O exemplo mais forte dessa conexão está na principal companhia de Jaraguá, a gigante de motores elétricos WEG. A empresa, que faturou R$ 17,5 bilhões em 2020, alta de 30% sobre 2019, adaptou parte de uma de suas plantas, a unidade de tintas, para produzir álcool em gel para doação e fez, rapidamente, a conversão industrial de um parque fabril para a produção de 1 mil ventiladores artificiais, que foram para o Ministério da Saúde. Dessa produção, 50% foram direcionados a Santa Catarina.

Para o CEO da WEG, Harry Schmelzer Jr., pensar na comunidade local é, antes de tudo, pensar no futuro da companhia. “Jaraguá é uma cidade que tem muitos empresários com mentalidade parecida, que querem esta relação próxima entre a iniciativa privada e a gestão pública”, disse. “Esse é o segredo. Se a cidade vai mal, eu não cresço.” Dos 33 mil trabalhadores que atuam em 12 países nos quais têm fábricas, 14,5 mil estão na planta de Jaraguá do Sul, o que corresponde a 8% da população da cidade.

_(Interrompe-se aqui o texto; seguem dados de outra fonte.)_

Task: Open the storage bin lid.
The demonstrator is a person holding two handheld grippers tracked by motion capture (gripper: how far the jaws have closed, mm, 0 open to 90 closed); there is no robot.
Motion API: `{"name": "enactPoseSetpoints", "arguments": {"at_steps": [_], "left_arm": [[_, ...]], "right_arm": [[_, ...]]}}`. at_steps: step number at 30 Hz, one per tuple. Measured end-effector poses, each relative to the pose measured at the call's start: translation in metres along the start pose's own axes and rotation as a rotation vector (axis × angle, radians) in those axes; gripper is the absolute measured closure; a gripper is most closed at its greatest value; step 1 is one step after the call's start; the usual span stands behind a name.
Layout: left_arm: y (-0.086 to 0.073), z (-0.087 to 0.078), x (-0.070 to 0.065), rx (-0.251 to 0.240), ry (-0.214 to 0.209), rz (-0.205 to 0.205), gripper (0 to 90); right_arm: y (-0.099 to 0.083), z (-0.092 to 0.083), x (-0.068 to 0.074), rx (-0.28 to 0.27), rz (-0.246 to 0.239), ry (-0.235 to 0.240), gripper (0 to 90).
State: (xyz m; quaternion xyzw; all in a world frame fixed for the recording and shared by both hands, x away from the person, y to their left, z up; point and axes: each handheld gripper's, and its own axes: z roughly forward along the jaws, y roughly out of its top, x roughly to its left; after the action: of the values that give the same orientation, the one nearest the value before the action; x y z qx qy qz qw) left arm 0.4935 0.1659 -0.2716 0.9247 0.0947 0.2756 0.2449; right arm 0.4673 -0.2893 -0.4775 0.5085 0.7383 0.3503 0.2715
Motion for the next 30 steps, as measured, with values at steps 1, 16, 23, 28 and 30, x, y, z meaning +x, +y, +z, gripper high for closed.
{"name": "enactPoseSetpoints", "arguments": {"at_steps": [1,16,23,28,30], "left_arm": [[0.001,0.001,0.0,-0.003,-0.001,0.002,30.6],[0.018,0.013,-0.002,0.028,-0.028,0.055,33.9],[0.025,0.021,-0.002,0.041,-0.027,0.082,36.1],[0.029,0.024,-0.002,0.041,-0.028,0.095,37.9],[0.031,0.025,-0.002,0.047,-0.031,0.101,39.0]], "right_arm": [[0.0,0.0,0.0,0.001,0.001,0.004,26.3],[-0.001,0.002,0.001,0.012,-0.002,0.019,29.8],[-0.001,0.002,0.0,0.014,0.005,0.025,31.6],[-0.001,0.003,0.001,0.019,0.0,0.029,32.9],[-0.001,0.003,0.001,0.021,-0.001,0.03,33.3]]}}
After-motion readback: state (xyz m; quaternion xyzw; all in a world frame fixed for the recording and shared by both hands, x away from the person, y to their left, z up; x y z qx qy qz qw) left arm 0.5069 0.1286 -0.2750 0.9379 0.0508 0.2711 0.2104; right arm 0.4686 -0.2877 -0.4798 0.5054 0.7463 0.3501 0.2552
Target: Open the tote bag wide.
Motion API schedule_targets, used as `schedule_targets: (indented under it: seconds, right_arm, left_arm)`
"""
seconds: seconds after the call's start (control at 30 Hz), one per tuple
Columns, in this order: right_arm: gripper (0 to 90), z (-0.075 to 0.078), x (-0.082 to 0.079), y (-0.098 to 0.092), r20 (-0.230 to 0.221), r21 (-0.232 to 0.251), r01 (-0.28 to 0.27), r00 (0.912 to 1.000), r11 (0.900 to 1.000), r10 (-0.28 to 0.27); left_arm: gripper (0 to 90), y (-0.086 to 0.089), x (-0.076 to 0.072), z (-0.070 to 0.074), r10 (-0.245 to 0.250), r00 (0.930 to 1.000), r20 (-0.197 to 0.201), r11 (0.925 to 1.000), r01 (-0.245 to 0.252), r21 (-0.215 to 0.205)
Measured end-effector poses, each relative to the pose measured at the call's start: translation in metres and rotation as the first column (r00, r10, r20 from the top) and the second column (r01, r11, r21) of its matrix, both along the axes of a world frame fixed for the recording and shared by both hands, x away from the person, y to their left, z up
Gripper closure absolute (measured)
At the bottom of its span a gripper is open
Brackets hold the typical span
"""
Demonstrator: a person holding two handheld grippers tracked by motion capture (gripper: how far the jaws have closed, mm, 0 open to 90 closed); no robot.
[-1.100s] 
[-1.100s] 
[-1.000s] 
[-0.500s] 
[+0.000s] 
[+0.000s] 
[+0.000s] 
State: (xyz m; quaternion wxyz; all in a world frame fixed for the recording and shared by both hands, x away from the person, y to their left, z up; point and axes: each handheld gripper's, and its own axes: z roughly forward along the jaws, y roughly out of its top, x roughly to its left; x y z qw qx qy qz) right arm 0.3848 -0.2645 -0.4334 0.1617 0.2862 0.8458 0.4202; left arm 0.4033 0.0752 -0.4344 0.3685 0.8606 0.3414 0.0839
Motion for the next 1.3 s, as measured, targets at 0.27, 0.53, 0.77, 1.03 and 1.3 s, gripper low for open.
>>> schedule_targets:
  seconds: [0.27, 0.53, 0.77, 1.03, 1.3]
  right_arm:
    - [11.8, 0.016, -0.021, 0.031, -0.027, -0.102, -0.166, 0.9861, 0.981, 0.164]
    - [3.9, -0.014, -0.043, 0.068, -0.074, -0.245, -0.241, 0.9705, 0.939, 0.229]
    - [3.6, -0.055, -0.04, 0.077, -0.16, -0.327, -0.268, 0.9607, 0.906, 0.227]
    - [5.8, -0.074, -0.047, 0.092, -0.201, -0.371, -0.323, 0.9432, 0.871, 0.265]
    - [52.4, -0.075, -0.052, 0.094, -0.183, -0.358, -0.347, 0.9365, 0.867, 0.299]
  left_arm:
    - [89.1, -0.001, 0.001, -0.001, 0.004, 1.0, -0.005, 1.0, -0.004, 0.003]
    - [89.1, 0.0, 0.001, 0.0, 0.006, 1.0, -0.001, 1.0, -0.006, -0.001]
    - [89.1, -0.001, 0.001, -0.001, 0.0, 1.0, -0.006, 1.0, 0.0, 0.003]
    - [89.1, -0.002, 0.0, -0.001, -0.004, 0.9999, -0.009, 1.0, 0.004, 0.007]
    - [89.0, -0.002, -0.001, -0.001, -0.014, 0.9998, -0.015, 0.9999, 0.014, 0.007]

A segunda maior operação da WEG é no México, seguido por China e Índia.

INOVAÇÃO Construído pelo poder público e gerido pela iniciativa privada, o centro de inovação de Jaraguá já recebeu 18 empresas em três anos, segundo o diretor executivo Nelson Netto (centro), ao lado de Marco Antônio Murara e Victor Danich. (Crédito:Claudio Gatti )

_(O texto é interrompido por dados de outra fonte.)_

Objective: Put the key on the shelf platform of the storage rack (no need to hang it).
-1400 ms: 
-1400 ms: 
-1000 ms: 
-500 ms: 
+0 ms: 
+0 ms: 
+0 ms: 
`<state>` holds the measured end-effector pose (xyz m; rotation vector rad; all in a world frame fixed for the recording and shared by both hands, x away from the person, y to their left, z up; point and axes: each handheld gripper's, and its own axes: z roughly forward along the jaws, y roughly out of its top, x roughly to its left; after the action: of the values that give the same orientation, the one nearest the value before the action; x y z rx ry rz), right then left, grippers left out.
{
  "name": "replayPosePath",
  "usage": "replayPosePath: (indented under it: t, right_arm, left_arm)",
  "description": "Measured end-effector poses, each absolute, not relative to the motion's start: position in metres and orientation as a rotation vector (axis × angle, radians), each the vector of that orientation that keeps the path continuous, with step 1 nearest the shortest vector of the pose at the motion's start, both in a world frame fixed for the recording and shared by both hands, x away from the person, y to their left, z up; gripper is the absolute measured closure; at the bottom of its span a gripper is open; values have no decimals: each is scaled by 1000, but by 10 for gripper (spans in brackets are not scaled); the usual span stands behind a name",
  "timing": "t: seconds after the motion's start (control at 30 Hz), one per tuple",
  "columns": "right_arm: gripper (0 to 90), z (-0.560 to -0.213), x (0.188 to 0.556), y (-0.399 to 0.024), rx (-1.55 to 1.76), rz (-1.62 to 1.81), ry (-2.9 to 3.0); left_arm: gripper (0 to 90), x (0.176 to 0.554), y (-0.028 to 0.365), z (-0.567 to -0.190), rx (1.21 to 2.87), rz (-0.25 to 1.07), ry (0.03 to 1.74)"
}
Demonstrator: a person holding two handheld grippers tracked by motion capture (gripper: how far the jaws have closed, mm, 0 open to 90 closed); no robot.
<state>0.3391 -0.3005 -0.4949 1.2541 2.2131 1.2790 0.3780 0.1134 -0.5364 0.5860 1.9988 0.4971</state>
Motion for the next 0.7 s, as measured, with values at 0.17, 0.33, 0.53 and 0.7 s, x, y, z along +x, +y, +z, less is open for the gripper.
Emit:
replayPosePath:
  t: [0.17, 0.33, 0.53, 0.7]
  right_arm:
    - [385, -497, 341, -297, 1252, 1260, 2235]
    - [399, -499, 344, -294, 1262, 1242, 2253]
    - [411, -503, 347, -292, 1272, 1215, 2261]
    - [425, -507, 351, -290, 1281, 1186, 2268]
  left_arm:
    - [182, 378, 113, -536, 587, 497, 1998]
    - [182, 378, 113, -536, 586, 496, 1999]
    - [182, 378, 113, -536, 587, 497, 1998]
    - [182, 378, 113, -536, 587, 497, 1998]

A empresa, fundada em 1961 por Werner Ricardo Voigt, Eggon João da Silva e Geraldo Werninghaus (inicias que deram nome à empresa), tem hoje 56% de sua receita vinda do exterior. E mira o possível aumento de consumo nos Estados Unidos a partir do plano econômico anunciado pelo presidente Joe Biden como nova rota de receita. No Brasil, o foco está no aumento nas vendas de produtos da linha branca, como máquinas de lavar, que usam motores da WEG. “Tem aumentado o consumo de bens duráveis e isso puxa uma cadeia muito importante. Parte de nosso crescimento vem da venda para empresas que fabricam eletrodomésticos.” Para este ano, a companhia planeja investimento de R$ 1 bilhão em automação e em mellhoria dos processos nos parques fabris, além de aquisições em regiões ainda não exploradas, como leste europeu e sudeste asiático. Filho de um dos fundadores, o presidente do Conselho da WEG, Décio da Silva, também aponta na parceria com o poder público um paralelo para o crescimento da cidade. “Não dá para ser uma ilha.”

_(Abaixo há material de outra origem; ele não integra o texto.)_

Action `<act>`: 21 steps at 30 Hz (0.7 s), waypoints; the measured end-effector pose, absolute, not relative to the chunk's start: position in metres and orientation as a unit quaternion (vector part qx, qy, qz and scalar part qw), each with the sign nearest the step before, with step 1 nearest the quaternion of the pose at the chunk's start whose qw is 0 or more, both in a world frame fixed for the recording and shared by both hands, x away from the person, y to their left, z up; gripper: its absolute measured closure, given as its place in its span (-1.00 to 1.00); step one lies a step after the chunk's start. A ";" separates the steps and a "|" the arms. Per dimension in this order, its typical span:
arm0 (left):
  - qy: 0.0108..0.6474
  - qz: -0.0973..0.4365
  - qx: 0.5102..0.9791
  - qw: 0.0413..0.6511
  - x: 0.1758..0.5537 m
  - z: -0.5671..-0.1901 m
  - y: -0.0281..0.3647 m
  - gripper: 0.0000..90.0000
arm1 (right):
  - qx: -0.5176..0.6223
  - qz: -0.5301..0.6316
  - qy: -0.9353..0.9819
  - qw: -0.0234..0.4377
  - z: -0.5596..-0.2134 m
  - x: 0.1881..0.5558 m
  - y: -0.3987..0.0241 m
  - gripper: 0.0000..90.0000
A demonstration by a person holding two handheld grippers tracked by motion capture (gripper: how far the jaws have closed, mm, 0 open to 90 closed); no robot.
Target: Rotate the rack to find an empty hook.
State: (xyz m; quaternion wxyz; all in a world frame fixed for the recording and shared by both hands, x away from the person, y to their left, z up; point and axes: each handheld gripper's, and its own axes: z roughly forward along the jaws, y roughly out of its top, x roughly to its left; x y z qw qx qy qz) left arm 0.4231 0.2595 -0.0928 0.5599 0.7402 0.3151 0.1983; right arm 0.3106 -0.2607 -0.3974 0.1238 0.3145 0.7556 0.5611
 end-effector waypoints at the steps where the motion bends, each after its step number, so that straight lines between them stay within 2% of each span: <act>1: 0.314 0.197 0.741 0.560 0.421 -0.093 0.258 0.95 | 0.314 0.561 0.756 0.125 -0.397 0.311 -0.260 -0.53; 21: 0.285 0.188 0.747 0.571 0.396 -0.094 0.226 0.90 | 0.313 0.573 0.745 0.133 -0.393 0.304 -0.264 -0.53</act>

Ainda que gigante, a companhia de motores é apenas uma das empresas que têm a cidade como berço e trabalham para o avanço do município no mesmo ritmo que atuam pelo setor industrial. O raciocínio da comunidade empresarial local é simples e lógico: para as companhias, não interessa apenas crescer. É necessário que a cidade cresça também.

Presidente da Duas Rodas, maior empresa de aromas da América Latina, que nasceu em 1925, Leonardo Fausto Zipf disse que a empresa cresceu 20% no faturamento no ano passado, quando alcançou R$ 1,04 bilhão – 30% foram de produtos novos. “Implementamos novas tecnologias para oferecer os sabores às principais companhias de alimentos do Brasil. Nossa política é de crescimento e inovação.” A exportação representa 30% da receita da empresa e está nos planos uma aquisição nos Estados Unidos.

AVANÇO NO ENSINO Jaraguá do Sul registrou nota 7,2 no Índice de Desenvolvimento da Educação Básica (Ideb) nos anos iniciais (do 1º ao 5º), acima da meta, que era de 6,7. (Crédito:Claudio Gatti )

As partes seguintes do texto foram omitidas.